ASSIGNMENT: Down to the final line, write out the material beneath exactly, without pictures.

------ DATA PROVIDED ------

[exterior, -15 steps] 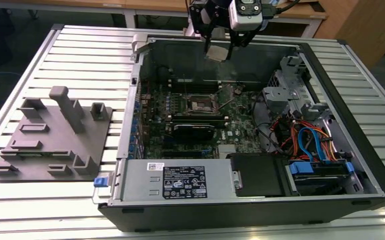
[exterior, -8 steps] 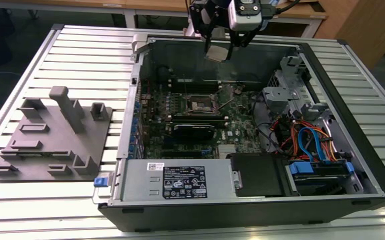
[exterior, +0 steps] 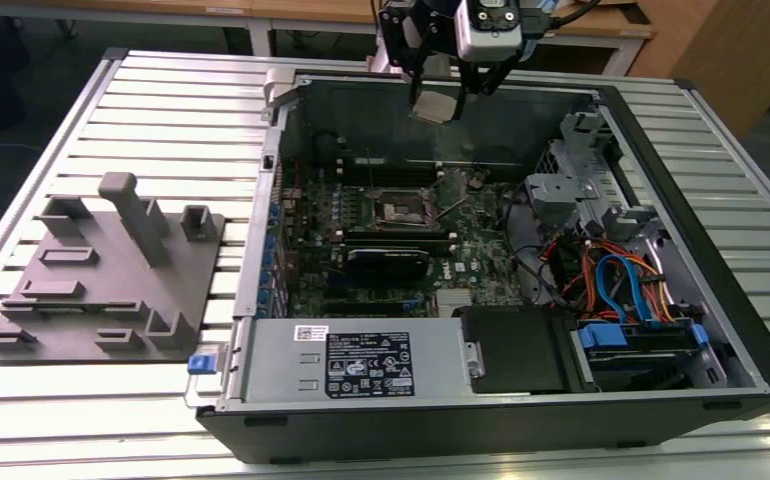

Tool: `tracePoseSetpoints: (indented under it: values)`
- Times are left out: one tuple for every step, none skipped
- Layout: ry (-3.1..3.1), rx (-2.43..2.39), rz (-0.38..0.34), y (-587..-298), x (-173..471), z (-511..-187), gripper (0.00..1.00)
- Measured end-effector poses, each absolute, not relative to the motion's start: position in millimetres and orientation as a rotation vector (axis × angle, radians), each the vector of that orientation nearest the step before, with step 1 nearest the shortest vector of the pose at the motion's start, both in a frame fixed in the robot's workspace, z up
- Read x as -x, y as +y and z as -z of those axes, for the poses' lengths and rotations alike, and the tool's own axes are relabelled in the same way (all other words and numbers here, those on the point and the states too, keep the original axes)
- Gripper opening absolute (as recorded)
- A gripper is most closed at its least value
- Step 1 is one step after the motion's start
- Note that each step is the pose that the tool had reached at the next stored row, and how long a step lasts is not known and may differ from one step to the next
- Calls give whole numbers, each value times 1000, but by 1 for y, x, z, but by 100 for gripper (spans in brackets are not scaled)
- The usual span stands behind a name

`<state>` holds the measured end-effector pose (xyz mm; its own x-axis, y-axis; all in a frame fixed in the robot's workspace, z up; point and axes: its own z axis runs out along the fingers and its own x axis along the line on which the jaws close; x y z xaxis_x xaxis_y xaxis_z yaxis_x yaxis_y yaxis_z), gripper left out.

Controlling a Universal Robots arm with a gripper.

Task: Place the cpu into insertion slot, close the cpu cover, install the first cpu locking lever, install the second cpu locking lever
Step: 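Place the cpu into insertion slot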

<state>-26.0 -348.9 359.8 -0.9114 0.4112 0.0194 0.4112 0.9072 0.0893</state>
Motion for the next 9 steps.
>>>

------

EXPECTED OUTPUT:
[exterior, -15 steps] 
[exterior, -8 steps] 
[exterior, +0 steps] 

Tool: `tracePoseSetpoints: (indented under it: values)`
- Times are left out: one tuple for every step, none skipped
- Layout: ry (-3.1..3.1), rx (-2.43..2.39), rz (-0.38..0.34), y (-587..-298), x (-173..471), z (-511..-187), gripper (0.00..1.00)
- Measured end-effector poses, each absolute, not relative to the motion's start: position in millimetres and orientation as a rotation vector (axis × angle, radians), each the vector of that orientation nearest the step before, with step 1 nearest the shortest vector of the pose at the motion's start, both in a frame fixed in the robot's workspace, z up
- Read x as -x, y as +y and z as -z of those axes, for the poses' lengths and rotations alike, and the tool's own axes are relabelled in the same way (all other words and numbers here, those on the point and the states too, keep the original axes)
- Gripper opening absolute (as recorded)
- A gripper is most closed at its least value
- Step 1 is one step after the motion's start
- Note that each step is the pose that the tool had reached at the next stored row, and how long a step lasts is not known and may differ from one step to the next
- Calls give whole numbers, each value times 1000, but by 1 for y, x, z, but by 100 for gripper (spans in brackets are not scaled)
- The usual span stands behind a name

`<state>` holds the measured end-effector pose (xyz mm; its own x-axis, y-axis; all in a frame fixed in the robot's workspace, z up; point and axes: its own z axis runs out along the fingers and its own x axis along the line on which the jaws close; x y z xaxis_x xaxis_y xaxis_z yaxis_x yaxis_y yaxis_z), gripper left out.

Controlling a Universal Robots arm with a gripper.

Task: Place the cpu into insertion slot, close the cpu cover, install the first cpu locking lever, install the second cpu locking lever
Step: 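Place the cpu into insertion slot
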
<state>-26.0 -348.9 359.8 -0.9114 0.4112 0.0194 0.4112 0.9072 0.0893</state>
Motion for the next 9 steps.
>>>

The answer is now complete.